■ EXERCISE DIRECTIONS ■
Provide only the number of lines in the listing that contain the word "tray".
─── TASK DATA
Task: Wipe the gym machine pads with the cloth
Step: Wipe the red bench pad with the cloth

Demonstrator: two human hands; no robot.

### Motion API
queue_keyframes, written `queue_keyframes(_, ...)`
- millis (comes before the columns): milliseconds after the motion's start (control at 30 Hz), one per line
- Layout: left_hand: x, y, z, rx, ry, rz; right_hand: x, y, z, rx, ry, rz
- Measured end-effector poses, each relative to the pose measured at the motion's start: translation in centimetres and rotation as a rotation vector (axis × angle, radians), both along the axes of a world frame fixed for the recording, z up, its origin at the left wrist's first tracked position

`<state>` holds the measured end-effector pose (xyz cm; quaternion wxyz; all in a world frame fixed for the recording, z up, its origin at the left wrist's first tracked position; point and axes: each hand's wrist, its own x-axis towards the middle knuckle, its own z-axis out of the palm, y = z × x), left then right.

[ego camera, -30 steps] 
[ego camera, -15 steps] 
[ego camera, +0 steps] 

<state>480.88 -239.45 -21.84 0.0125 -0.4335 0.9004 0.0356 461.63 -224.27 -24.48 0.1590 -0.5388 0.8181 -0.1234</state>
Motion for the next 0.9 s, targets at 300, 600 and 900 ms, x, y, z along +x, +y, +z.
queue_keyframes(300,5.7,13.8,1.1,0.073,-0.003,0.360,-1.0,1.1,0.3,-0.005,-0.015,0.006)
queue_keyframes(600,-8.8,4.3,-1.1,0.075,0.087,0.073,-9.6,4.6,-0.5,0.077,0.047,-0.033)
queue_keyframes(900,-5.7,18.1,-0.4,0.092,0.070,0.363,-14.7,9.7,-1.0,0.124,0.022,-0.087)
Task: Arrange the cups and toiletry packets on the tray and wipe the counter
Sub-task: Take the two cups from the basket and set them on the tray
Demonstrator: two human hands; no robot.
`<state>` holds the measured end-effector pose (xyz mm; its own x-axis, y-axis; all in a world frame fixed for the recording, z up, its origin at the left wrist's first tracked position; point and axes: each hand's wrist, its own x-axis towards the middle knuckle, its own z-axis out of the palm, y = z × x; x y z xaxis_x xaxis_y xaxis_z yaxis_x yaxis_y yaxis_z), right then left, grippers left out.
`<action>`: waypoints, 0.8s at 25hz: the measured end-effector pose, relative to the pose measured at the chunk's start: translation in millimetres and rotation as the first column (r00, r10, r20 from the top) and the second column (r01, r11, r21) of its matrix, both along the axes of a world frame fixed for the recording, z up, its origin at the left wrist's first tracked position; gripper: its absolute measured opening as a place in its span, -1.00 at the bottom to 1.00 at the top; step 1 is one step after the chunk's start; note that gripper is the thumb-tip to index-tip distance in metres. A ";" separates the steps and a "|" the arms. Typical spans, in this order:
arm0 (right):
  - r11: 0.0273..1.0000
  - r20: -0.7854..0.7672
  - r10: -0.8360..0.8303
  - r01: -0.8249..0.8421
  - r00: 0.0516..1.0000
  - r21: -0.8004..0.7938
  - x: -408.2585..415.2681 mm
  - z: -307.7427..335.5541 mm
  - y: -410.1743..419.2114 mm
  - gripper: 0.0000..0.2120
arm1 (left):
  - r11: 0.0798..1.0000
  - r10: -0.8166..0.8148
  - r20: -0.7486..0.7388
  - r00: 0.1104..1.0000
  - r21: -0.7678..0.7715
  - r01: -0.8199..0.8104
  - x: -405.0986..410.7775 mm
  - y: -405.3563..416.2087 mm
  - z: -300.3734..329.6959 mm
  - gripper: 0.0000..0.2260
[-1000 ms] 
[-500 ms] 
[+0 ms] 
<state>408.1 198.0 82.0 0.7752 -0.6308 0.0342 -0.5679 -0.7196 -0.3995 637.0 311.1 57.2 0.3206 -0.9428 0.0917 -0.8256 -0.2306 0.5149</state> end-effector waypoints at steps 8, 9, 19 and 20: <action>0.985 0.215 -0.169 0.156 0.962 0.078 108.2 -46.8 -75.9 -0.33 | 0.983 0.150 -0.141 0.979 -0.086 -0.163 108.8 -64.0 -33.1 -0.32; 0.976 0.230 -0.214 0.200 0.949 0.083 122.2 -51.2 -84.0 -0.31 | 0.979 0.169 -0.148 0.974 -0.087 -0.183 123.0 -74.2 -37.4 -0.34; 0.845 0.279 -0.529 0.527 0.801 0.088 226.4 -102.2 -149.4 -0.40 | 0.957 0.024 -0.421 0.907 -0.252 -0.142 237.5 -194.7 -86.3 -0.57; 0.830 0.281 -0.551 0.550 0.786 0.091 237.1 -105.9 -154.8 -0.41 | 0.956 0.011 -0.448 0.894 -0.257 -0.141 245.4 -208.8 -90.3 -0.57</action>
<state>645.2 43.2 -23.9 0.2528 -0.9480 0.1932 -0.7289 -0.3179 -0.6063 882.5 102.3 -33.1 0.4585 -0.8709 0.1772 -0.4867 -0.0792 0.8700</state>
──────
■ SOLUTION TO THIS TASK ■
2